# Data provided

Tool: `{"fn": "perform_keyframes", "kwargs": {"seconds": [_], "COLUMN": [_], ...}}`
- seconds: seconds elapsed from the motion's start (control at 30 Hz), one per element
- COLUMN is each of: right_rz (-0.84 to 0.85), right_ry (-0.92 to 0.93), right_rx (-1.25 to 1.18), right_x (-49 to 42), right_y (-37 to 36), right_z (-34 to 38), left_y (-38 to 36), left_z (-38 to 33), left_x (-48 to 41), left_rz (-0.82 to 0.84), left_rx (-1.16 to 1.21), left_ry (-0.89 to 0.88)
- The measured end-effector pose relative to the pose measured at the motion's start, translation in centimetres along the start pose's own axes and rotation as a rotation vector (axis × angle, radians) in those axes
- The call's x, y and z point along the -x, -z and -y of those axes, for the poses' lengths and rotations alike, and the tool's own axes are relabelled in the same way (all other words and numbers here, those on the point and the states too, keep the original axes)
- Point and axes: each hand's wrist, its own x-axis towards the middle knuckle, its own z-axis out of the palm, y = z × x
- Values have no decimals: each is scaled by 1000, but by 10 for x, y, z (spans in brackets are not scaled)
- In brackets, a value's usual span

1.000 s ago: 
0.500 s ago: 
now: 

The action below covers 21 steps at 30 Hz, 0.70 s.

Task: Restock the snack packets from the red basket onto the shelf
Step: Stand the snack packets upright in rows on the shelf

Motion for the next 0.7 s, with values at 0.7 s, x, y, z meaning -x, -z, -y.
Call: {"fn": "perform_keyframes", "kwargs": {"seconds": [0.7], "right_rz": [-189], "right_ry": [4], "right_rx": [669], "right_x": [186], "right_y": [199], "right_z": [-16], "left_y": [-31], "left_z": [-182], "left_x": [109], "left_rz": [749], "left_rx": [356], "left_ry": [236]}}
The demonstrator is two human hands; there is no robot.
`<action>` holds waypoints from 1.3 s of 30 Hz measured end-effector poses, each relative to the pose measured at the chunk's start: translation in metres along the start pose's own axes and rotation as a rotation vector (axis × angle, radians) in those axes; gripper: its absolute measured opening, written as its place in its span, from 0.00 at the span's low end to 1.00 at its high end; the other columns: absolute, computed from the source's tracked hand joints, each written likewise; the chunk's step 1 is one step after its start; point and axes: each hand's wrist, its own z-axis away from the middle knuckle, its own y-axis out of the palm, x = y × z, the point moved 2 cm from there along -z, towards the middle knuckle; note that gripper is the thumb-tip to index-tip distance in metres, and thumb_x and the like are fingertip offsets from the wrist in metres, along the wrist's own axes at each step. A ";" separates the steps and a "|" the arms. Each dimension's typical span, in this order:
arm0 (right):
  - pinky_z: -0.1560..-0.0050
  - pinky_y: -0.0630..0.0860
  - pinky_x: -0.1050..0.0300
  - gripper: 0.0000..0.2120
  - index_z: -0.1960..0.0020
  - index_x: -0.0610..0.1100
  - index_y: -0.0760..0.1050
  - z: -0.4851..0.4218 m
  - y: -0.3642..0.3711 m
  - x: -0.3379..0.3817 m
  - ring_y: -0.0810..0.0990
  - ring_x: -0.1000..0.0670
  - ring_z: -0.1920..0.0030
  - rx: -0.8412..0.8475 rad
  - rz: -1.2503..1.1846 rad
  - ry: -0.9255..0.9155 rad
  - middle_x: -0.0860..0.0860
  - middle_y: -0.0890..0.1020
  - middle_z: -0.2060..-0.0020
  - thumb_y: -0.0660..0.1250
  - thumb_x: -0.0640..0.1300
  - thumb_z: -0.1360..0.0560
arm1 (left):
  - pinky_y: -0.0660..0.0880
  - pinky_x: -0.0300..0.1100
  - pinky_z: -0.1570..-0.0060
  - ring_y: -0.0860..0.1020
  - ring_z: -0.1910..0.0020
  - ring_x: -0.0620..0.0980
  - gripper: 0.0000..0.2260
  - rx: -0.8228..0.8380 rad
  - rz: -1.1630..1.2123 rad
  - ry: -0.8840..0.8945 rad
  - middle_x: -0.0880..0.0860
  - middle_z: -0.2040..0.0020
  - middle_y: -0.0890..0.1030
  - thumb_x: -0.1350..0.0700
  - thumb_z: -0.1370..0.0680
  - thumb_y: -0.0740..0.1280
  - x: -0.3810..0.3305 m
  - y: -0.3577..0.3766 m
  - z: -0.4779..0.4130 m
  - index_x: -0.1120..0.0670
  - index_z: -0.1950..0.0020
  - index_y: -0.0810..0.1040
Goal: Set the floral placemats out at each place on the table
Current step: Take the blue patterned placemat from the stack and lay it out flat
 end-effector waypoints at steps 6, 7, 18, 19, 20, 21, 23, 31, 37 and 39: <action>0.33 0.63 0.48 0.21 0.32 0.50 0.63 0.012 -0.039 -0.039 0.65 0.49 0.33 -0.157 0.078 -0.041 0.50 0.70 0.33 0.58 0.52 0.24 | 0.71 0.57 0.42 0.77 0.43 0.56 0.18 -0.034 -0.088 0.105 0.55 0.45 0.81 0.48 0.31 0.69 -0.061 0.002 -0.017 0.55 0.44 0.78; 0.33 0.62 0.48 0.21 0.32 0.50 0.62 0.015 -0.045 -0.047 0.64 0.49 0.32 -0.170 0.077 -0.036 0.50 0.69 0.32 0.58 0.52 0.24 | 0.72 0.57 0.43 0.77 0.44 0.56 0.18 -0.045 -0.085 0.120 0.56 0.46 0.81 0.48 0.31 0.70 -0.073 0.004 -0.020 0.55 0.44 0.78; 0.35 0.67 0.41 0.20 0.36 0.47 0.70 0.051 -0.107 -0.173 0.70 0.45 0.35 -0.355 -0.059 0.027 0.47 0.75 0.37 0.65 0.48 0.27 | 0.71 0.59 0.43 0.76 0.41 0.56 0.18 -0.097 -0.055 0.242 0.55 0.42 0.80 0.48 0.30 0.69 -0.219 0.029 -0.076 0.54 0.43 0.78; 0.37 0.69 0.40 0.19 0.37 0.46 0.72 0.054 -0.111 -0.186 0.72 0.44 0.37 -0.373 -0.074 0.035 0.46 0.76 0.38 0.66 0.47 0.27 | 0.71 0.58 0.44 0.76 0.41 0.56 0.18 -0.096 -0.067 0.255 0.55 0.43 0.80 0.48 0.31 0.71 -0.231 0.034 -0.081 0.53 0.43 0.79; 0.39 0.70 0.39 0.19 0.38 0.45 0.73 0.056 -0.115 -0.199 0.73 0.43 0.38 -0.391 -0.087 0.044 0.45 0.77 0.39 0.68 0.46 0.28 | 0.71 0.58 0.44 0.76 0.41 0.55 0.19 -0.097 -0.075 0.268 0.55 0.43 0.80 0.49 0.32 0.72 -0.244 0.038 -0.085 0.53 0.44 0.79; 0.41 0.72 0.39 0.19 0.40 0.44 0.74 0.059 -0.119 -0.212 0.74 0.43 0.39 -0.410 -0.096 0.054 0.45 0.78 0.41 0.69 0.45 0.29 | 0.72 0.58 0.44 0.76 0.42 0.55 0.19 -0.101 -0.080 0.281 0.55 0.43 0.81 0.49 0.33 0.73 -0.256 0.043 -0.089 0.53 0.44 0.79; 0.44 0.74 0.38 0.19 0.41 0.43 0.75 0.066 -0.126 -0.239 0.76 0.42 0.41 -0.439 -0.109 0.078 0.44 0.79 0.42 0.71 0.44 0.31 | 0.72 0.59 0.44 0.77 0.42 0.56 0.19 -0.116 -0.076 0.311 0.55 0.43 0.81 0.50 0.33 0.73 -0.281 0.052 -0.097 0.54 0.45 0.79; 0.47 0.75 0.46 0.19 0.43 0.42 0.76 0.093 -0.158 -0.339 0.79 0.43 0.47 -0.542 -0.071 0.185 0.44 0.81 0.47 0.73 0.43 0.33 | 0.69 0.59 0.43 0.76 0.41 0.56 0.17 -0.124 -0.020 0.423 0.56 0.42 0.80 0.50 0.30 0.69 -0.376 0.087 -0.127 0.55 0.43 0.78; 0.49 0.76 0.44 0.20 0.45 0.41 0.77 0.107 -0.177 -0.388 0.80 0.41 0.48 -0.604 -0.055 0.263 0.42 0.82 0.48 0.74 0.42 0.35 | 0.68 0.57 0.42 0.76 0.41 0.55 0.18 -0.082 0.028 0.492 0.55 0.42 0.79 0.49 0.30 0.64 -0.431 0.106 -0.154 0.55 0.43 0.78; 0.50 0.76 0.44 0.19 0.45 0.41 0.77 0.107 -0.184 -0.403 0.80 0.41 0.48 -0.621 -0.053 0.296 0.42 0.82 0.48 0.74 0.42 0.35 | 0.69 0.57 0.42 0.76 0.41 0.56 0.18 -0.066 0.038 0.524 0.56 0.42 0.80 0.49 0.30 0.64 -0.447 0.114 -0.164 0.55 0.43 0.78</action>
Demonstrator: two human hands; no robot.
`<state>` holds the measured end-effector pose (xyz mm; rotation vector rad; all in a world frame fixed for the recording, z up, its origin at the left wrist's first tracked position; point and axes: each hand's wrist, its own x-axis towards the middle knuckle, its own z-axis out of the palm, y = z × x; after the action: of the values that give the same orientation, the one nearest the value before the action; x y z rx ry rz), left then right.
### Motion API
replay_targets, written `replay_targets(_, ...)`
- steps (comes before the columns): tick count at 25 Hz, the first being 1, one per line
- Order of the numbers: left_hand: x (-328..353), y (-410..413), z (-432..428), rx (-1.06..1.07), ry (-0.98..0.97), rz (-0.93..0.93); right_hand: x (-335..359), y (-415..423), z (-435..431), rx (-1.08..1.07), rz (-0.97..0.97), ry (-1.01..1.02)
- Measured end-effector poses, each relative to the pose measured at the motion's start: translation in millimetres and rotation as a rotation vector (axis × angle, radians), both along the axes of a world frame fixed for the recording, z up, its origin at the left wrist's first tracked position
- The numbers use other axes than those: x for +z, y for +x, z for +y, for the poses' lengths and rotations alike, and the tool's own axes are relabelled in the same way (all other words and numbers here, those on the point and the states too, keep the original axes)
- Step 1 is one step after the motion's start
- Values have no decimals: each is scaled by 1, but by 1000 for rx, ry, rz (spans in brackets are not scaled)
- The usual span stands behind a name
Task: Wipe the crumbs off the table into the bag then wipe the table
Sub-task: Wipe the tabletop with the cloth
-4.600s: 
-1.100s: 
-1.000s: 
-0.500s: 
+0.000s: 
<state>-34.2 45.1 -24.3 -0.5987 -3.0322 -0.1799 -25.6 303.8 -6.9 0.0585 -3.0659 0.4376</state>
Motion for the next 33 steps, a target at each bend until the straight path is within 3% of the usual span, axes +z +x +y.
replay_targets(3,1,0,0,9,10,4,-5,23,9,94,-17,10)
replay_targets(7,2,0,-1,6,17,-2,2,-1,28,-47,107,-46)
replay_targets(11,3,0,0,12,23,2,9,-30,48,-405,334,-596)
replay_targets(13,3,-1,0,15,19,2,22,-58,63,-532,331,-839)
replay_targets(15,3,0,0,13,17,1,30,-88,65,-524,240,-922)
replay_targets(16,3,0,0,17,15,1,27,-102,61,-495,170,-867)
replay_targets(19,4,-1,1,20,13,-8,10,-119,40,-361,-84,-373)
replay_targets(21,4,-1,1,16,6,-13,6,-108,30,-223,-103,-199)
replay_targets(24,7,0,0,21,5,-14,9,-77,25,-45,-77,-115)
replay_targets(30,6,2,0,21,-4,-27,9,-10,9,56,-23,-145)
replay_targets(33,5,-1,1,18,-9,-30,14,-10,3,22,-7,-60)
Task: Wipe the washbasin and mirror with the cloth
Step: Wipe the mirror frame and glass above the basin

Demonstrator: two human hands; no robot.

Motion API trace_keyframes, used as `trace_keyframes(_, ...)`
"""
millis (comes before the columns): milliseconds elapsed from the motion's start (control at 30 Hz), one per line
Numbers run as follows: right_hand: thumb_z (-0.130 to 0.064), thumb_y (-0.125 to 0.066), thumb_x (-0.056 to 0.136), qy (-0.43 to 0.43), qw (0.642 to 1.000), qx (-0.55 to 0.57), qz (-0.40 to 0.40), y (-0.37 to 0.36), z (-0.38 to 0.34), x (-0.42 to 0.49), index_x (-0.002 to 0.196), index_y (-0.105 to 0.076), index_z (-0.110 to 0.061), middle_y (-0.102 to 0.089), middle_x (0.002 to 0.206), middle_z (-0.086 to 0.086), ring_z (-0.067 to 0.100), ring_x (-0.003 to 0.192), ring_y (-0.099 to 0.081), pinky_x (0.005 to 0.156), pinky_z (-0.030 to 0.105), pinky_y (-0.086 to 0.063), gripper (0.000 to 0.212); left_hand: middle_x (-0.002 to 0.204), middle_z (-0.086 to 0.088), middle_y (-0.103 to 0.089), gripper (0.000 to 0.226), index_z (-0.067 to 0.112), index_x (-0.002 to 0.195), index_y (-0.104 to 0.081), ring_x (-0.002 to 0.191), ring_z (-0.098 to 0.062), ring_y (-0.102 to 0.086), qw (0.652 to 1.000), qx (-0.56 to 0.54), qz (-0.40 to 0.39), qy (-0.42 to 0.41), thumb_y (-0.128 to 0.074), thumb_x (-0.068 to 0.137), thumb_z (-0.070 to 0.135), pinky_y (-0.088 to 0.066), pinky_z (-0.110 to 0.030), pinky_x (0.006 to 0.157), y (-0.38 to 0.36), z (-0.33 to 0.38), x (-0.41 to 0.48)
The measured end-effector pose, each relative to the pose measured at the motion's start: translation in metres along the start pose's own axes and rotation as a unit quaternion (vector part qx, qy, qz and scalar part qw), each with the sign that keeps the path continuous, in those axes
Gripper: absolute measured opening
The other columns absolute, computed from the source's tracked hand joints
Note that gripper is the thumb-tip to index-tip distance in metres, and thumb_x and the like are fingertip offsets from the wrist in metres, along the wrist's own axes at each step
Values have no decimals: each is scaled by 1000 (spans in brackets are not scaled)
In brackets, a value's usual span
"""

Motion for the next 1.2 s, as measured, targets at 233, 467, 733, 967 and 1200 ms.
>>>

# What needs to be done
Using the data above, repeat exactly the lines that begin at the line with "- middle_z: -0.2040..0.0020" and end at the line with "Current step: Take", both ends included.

# Exercise answer
  - middle_z: -0.2040..0.0020
  - middle_y: -0.0890..0.1030
  - thumb_x: -0.1350..0.0700
  - thumb_z: -0.1370..0.0680
  - thumb_y: -0.0740..0.1280
  - x: -0.3810..0.3305 m
  - y: -0.3577..0.3766 m
  - z: -0.4779..0.4130 m
  - index_x: -0.1120..0.0670
  - index_z: -0.1950..0.0020
  - index_y: -0.0810..0.1040
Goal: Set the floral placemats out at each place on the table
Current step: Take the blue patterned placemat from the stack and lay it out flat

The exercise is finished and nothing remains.